_EXERCISE GOAL_: Up to and including the line with "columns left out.", return every line from the start of the entries below exactly.
[Start of section]
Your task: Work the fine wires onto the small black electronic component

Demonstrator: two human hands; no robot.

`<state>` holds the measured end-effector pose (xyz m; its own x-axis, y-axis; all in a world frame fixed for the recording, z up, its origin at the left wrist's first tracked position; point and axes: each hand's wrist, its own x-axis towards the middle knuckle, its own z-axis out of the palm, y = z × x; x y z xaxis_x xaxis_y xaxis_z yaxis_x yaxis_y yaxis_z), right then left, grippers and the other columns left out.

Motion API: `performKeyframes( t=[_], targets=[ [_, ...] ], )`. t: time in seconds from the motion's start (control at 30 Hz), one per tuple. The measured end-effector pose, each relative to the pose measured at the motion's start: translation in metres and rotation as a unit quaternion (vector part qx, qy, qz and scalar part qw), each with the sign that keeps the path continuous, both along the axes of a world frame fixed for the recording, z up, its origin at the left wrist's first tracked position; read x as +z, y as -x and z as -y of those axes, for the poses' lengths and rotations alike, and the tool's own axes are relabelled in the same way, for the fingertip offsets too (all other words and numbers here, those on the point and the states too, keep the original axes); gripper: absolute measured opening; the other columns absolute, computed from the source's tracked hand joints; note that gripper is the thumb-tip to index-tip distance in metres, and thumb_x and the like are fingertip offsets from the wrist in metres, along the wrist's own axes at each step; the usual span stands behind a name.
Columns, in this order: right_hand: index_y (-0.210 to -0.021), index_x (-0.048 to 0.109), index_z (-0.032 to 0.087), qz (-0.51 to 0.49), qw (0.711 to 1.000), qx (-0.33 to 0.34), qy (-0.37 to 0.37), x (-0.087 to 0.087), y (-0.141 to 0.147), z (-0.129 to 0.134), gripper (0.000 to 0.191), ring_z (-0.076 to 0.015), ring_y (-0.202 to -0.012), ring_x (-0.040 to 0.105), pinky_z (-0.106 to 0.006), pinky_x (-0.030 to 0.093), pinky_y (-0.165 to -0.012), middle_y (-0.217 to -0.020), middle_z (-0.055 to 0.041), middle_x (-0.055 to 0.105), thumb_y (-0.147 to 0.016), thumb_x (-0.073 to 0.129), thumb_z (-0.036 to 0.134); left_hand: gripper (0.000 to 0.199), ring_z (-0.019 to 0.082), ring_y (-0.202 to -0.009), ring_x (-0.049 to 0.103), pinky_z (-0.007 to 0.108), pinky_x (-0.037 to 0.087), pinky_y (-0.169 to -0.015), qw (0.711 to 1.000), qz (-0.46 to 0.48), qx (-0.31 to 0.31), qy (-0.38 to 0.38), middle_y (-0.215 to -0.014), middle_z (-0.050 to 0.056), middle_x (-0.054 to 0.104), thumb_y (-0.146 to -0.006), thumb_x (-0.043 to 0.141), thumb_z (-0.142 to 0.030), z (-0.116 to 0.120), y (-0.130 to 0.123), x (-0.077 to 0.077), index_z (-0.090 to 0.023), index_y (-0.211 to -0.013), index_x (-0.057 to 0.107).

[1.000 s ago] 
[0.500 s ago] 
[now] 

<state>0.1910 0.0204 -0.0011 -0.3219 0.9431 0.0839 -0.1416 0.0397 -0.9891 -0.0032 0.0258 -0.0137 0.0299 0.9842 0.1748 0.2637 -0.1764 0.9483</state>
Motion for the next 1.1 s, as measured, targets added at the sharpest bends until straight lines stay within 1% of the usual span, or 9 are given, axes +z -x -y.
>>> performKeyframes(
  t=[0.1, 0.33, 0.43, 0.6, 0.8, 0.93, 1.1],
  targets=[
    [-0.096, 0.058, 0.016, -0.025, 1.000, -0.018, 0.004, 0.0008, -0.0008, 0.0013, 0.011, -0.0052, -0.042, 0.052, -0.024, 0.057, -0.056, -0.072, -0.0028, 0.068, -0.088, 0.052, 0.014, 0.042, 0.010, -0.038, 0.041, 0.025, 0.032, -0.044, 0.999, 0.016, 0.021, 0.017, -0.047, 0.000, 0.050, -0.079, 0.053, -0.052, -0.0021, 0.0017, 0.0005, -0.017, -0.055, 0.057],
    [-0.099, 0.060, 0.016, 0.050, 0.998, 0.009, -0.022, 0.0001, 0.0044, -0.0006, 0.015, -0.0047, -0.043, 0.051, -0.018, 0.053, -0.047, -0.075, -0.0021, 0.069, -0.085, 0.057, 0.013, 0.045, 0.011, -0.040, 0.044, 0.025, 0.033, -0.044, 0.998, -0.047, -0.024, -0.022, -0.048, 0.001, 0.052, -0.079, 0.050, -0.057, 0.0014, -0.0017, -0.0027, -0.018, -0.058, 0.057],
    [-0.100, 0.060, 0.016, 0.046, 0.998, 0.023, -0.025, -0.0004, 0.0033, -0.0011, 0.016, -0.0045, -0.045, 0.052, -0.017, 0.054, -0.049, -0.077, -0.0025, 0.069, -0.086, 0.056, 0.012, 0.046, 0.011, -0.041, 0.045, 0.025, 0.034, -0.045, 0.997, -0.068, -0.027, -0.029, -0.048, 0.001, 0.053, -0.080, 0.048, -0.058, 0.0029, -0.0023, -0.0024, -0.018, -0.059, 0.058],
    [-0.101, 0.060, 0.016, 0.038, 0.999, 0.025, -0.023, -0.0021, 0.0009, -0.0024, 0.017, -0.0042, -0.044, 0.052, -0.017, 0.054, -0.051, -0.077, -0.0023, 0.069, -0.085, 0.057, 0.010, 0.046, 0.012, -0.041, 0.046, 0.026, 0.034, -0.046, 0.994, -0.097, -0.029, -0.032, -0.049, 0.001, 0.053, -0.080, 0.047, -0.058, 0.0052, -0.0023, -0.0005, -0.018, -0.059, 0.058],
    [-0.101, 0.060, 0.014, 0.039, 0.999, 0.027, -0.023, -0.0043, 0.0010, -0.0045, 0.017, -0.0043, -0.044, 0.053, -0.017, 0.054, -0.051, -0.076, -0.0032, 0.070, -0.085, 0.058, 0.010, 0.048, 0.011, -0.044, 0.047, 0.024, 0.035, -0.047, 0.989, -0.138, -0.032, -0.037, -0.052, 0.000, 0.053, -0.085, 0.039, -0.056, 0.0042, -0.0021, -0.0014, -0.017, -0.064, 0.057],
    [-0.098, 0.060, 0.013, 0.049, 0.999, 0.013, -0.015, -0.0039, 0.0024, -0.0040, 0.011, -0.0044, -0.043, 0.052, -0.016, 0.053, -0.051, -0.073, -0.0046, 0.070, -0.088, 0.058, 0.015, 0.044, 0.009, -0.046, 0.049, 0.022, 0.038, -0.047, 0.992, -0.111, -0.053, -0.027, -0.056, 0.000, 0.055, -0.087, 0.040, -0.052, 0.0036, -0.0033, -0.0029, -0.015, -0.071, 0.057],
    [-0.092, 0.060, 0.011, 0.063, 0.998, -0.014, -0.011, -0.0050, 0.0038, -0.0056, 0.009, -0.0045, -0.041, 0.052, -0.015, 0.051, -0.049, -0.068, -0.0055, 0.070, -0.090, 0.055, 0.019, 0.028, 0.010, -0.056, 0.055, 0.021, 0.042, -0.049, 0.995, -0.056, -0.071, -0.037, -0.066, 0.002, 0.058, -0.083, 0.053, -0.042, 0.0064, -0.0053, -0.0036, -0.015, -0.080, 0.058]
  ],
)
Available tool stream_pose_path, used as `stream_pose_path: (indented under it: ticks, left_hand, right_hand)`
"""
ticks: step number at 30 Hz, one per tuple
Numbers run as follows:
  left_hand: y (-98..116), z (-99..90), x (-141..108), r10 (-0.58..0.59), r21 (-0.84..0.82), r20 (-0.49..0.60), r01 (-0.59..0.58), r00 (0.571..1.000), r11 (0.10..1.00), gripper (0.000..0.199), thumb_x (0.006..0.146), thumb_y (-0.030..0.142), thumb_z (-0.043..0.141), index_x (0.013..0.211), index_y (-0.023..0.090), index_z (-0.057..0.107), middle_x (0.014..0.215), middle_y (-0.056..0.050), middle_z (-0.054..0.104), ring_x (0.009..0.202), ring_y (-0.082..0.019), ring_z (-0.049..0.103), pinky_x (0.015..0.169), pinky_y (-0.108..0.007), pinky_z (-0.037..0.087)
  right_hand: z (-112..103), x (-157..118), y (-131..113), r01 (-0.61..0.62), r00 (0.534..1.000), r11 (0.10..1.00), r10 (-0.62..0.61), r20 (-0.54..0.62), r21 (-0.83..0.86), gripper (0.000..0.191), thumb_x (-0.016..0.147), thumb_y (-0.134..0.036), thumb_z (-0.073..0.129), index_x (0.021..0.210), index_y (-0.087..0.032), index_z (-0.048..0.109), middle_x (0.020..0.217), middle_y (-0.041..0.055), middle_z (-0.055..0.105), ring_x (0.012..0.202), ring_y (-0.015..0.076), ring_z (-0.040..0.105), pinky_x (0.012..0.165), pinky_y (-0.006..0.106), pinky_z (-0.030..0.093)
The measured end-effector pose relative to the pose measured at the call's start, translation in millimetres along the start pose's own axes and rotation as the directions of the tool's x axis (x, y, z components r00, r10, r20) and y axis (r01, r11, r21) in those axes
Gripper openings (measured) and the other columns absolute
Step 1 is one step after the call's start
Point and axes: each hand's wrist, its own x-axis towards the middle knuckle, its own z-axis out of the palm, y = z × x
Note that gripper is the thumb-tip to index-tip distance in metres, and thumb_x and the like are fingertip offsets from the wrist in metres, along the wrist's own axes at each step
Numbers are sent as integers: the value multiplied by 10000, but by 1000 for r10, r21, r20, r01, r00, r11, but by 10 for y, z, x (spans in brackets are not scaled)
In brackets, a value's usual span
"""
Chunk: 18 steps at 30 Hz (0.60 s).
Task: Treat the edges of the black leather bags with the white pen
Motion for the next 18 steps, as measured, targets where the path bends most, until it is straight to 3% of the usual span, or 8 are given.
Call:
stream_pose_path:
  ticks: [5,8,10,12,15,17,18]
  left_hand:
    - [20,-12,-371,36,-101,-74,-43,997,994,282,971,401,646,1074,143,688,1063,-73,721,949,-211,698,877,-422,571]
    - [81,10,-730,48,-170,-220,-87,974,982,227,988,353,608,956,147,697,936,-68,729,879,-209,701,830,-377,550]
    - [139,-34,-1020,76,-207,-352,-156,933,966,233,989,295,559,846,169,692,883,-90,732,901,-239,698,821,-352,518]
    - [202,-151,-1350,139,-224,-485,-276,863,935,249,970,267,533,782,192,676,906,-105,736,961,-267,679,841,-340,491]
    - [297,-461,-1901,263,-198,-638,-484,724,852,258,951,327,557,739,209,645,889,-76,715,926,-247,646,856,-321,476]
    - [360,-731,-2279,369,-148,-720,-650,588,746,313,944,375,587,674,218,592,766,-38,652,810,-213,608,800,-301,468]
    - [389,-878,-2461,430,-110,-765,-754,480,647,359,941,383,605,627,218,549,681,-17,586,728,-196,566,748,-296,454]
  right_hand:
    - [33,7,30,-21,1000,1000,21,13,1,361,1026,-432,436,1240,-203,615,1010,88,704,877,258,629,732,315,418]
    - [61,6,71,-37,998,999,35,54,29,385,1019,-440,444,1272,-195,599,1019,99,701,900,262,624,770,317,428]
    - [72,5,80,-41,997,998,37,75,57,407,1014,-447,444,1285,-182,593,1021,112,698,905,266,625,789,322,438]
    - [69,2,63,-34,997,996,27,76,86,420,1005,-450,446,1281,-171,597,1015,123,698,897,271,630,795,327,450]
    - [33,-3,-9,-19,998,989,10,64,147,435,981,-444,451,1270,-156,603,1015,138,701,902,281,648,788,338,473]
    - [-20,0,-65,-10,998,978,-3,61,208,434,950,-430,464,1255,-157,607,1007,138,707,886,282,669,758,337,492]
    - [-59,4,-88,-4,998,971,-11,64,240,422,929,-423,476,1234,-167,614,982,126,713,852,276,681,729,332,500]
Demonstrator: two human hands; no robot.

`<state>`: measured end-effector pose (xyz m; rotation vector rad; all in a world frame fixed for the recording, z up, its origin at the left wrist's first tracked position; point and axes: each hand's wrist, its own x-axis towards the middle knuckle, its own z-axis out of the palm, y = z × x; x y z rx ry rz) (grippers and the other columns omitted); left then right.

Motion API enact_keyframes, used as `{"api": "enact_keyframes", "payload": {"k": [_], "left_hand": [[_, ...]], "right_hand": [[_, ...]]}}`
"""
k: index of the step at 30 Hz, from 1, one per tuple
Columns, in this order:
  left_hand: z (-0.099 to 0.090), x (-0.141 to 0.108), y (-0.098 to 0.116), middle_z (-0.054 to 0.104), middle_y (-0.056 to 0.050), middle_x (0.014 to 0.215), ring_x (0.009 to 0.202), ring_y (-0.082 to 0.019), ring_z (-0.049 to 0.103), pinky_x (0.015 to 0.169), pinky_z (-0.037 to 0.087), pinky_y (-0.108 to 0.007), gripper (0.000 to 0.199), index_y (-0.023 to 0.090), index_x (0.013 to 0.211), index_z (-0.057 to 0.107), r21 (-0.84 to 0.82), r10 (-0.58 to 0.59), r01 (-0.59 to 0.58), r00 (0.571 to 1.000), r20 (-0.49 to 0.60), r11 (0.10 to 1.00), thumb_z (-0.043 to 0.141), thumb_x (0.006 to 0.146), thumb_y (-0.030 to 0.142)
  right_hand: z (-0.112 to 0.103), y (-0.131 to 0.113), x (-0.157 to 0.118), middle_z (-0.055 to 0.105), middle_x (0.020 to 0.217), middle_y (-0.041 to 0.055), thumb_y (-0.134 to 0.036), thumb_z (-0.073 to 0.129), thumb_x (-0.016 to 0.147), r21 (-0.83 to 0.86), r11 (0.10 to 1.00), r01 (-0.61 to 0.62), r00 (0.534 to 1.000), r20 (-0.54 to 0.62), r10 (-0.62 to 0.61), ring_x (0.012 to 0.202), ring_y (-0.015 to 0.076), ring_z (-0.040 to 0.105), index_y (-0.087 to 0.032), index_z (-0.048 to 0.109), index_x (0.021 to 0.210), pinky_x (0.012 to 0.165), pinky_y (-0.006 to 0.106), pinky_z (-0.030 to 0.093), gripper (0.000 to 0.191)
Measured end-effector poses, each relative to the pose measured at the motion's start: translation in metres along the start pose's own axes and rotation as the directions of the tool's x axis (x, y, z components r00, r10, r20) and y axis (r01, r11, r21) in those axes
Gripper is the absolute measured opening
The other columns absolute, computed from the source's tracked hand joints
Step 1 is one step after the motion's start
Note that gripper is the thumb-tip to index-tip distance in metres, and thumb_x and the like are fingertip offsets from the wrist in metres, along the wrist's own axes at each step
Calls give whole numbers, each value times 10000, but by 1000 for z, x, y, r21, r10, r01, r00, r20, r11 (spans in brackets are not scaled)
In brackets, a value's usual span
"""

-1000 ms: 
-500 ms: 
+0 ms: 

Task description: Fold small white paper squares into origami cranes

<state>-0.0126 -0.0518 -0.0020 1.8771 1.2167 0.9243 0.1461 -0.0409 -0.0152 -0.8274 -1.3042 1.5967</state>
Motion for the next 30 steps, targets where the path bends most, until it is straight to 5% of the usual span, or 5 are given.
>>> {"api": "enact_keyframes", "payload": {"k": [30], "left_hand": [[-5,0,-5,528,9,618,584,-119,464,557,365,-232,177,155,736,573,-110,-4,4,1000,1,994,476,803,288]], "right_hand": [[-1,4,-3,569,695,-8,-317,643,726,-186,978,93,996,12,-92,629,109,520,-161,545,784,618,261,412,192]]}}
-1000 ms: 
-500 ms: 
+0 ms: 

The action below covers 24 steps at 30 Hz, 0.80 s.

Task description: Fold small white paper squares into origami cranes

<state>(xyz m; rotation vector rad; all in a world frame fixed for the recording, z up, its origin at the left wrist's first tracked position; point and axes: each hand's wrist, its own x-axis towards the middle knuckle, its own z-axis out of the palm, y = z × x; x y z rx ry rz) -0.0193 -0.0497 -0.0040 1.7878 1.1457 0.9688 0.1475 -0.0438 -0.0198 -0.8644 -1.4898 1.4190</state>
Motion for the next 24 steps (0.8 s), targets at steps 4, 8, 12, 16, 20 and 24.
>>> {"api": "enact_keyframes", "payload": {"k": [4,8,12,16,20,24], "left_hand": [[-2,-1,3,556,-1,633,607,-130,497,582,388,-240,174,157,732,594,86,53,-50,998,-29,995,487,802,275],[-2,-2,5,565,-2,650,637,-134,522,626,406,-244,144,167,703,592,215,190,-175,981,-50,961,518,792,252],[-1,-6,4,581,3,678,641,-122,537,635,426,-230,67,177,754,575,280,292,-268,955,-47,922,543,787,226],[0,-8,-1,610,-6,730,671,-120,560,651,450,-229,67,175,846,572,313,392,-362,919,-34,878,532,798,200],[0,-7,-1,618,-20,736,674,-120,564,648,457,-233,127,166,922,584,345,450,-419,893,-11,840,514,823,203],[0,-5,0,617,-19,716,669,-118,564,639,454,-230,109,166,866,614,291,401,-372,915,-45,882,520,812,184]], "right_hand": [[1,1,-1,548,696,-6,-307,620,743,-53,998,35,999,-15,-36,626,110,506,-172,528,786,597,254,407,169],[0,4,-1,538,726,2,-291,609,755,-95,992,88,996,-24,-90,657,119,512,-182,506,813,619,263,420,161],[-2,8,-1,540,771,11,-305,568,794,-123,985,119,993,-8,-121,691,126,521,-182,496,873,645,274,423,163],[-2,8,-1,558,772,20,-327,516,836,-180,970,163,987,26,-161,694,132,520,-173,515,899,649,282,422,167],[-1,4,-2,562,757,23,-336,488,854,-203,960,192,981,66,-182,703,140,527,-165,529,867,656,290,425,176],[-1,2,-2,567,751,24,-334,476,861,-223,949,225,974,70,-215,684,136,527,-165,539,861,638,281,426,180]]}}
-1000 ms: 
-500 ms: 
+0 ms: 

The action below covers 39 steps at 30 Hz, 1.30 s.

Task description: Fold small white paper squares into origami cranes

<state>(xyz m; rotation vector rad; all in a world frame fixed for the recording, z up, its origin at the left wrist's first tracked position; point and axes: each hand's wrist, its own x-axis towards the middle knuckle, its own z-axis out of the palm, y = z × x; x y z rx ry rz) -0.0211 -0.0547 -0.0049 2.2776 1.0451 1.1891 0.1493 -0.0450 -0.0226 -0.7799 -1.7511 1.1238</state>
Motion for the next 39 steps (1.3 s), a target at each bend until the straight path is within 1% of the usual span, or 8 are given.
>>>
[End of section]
_FINAL ANSWER_:
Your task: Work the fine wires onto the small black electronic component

Demonstrator: two human hands; no robot.

`<state>` holds the measured end-effector pose (xyz m; its own x-axis, y-axis; all in a world frame fixed for the recording, z up, its origin at the left wrist's first tracked position; point and axes: each hand's wrist, its own x-axis towards the middle knuckle, its own z-axis out of the palm, y = z × x; x y z xaxis_x xaxis_y xaxis_z yaxis_x yaxis_y yaxis_z), right then left, grippers and the other columns left out.

This answer is complete.